=== Your objective ===
Each entry that appears below should be restated word for word.

* * *

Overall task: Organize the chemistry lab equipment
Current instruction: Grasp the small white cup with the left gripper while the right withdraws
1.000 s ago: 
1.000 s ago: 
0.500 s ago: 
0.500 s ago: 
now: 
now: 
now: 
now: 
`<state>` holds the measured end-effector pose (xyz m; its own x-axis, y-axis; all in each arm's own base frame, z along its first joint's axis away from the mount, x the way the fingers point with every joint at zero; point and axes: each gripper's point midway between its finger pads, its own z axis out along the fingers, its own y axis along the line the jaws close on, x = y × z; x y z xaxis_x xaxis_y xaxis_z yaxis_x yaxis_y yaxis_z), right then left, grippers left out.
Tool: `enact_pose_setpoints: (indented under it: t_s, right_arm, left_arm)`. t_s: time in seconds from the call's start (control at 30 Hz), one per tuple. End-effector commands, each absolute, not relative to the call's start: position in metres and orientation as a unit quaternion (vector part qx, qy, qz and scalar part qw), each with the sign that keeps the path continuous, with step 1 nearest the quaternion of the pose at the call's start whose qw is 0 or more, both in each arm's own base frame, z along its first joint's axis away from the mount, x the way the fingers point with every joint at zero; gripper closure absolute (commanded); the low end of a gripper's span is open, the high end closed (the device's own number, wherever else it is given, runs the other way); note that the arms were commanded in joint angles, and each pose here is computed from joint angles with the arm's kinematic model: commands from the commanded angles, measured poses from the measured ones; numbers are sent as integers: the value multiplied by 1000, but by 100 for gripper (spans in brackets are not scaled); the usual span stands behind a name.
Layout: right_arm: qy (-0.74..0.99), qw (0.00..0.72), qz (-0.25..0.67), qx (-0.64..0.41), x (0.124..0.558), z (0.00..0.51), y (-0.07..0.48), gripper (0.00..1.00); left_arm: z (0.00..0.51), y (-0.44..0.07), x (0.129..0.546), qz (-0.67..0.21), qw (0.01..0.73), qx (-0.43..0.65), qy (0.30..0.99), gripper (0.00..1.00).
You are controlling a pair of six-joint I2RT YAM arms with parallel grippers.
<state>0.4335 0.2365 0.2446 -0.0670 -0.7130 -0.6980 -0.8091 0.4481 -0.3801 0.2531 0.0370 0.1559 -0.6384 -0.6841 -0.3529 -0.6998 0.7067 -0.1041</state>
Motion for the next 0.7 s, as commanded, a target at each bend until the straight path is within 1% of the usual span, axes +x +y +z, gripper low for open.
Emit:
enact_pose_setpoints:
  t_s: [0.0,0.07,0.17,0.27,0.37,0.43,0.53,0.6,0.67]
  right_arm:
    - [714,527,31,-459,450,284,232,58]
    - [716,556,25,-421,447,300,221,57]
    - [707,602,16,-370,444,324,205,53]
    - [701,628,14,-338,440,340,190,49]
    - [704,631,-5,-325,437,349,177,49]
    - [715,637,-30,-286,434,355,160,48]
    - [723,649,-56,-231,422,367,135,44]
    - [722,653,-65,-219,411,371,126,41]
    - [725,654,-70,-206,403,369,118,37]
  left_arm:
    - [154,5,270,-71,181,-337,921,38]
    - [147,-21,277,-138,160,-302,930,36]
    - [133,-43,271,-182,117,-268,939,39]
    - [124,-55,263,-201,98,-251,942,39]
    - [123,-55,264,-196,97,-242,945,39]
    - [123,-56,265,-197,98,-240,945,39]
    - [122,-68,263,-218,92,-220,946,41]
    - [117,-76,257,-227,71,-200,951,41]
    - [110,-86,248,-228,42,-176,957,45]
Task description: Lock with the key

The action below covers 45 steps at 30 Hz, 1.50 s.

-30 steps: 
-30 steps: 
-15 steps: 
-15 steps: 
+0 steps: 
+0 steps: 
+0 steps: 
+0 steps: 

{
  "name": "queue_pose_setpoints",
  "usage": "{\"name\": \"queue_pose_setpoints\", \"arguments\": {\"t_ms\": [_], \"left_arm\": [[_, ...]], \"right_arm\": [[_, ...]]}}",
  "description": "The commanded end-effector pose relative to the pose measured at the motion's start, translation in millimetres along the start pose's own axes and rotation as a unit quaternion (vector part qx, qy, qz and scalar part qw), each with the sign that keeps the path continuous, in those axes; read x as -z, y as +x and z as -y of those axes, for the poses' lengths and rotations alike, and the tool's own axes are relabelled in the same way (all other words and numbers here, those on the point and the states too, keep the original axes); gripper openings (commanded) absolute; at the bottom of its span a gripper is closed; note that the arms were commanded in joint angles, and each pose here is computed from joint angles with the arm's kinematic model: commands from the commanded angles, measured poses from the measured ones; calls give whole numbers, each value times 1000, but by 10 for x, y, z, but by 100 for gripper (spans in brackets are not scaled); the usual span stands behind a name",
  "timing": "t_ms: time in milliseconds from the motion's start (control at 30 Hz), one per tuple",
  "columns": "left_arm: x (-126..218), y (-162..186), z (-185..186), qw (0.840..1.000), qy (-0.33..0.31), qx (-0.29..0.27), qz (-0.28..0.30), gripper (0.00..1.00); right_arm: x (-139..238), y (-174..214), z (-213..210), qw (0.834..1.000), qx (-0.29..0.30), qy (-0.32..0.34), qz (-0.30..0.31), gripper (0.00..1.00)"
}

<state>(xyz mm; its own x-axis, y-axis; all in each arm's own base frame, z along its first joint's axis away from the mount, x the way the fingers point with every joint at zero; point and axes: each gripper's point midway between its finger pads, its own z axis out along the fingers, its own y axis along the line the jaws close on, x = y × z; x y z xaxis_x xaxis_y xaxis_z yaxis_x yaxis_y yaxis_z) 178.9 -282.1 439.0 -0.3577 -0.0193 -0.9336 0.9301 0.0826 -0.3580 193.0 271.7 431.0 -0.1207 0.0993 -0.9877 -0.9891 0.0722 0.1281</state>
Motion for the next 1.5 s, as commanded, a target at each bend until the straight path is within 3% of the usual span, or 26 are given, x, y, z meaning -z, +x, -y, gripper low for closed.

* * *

=== Answer section ===
Overall task: Organize the chemistry lab equipment
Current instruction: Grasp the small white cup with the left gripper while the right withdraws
1.000 s ago: 
1.000 s ago: 
0.500 s ago: 
0.500 s ago: 
now: 
now: 
now: 
now: 
`<state>` holds the measured end-effector pose (xyz m; its own x-axis, y-axis; all in each arm's own base frame, z along its first joint's axis away from the mount, x the way the fingers point with every joint at zero; point and axes: each gripper's point midway between its finger pads, its own z axis out along the fingers, its own y axis along the line the jaws close on, x = y × z; x y z xaxis_x xaxis_y xaxis_z yaxis_x yaxis_y yaxis_z), right then left, grippers left out.
Tool: `enact_pose_setpoints: (indented under it: t_s, right_arm, left_arm)`. t_s: time in seconds from the call's start (control at 30 Hz), one per tuple. End-effector commands, each absolute, not relative to the call's start: position in metres and orientation as a unit quaternion (vector part qx, qy, qz and scalar part qw), each with the sign that keeps the path continuous, with step 1 nearest the quaternion of the pose at the call's start whose qw is 0 or more, both in each arm's own base frame, z along its first joint's axis away from the mount, x the way the fingers point with every joint at zero; gripper closure absolute (commanded); the low end of a gripper's span is open, the high end closed (the device's own number, wherever else it is given, runs the other way); note that the arms were commanded in joint angles, and each pose here is computed from joint angles with the arm's kinematic model: commands from the commanded angles, measured poses from the measured ones; numbers are sent as integers: the value multiplied by 1000, but by 100 for gripper (spans in brackets are not scaled); the usual span stands behind a name.
Layout: right_arm: qy (-0.74..0.99), qw (0.00..0.72), qz (-0.25..0.67), qx (-0.64..0.41), x (0.124..0.558), z (0.00..0.51), y (-0.07..0.48), gripper (0.00..1.00); left_arm: z (0.00..0.51), y (-0.44..0.07), x (0.129..0.546), qz (-0.67..0.21), qw (0.01..0.73), qx (-0.43..0.65), qy (0.30..0.99), gripper (0.00..1.00).
You are controlling a pair of six-joint I2RT YAM arms with parallel grippers.
<state>0.4335 0.2365 0.2446 -0.0670 -0.7130 -0.6980 -0.8091 0.4481 -0.3801 0.2531 0.0370 0.1559 -0.6384 -0.6841 -0.3529 -0.6998 0.7067 -0.1041</state>
Motion for the next 0.7 s, as commanded, a target at each bend until the straight path is within 1% of the usual span, axes +x +y +z, gripper low for open.
Emit:
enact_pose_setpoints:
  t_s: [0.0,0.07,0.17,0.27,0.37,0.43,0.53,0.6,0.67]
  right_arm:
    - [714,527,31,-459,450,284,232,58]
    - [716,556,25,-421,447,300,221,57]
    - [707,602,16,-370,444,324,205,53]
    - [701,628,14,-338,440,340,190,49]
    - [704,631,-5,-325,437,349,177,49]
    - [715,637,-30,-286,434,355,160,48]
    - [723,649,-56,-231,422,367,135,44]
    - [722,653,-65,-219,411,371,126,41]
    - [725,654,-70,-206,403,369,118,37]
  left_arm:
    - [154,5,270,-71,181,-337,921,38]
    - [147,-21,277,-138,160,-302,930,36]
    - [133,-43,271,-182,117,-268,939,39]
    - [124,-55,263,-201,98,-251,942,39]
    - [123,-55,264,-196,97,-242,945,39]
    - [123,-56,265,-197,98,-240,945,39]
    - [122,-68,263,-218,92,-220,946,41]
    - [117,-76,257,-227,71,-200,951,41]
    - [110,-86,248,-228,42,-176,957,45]
Task description: Lock with the key

The action below covers 45 steps at 30 Hz, 1.50 s.

-30 steps: 
-30 steps: 
-15 steps: 
-15 steps: 
+0 steps: 
+0 steps: 
+0 steps: 
+0 steps: 

{
  "name": "queue_pose_setpoints",
  "usage": "{\"name\": \"queue_pose_setpoints\", \"arguments\": {\"t_ms\": [_], \"left_arm\": [[_, ...]], \"right_arm\": [[_, ...]]}}",
  "description": "The commanded end-effector pose relative to the pose measured at the motion's start, translation in millimetres along the start pose's own axes and rotation as a unit quaternion (vector part qx, qy, qz and scalar part qw), each with the sign that keeps the path continuous, in those axes; read x as -z, y as +x and z as -y of those axes, for the poses' lengths and rotations alike, and the tool's own axes are relabelled in the same way (all other words and numbers here, those on the point and the states too, keep the original axes); gripper openings (commanded) absolute; at the bottom of its span a gripper is closed; note that the arms were commanded in joint angles, and each pose here is computed from joint angles with the arm's kinematic model: commands from the commanded angles, measured poses from the measured ones; calls give whole numbers, each value times 1000, but by 10 for x, y, z, but by 100 for gripper (spans in brackets are not scaled); the usual span stands behind a name",
  "timing": "t_ms: time in milliseconds from the motion's start (control at 30 Hz), one per tuple",
  "columns": "left_arm: x (-126..218), y (-162..186), z (-185..186), qw (0.840..1.000), qy (-0.33..0.31), qx (-0.29..0.27), qz (-0.28..0.30), gripper (0.00..1.00); right_arm: x (-139..238), y (-174..214), z (-213..210), qw (0.834..1.000), qx (-0.29..0.30), qy (-0.32..0.34), qz (-0.30..0.31), gripper (0.00..1.00)"
}

<state>(xyz mm; its own x-axis, y-axis; all in each arm's own base frame, z along its first joint's axis away from the mount, x the way the fingers point with every joint at zero; point and axes: each gripper's point midway between its finger pads, its own z axis out along the fingers, its own y axis along the line the jaws close on, x = y × z; x y z xaxis_x xaxis_y xaxis_z yaxis_x yaxis_y yaxis_z) 178.9 -282.1 439.0 -0.3577 -0.0193 -0.9336 0.9301 0.0826 -0.3580 193.0 271.7 431.0 -0.1207 0.0993 -0.9877 -0.9891 0.0722 0.1281</state>
Motion for the next 1.5 s, as commanded, a target at each bend until the straight path is within 3% of the usual span, or 26 are given, x, y, z meaning -z, +x, -y, gripper low for closed.

The exercise closes with this answer.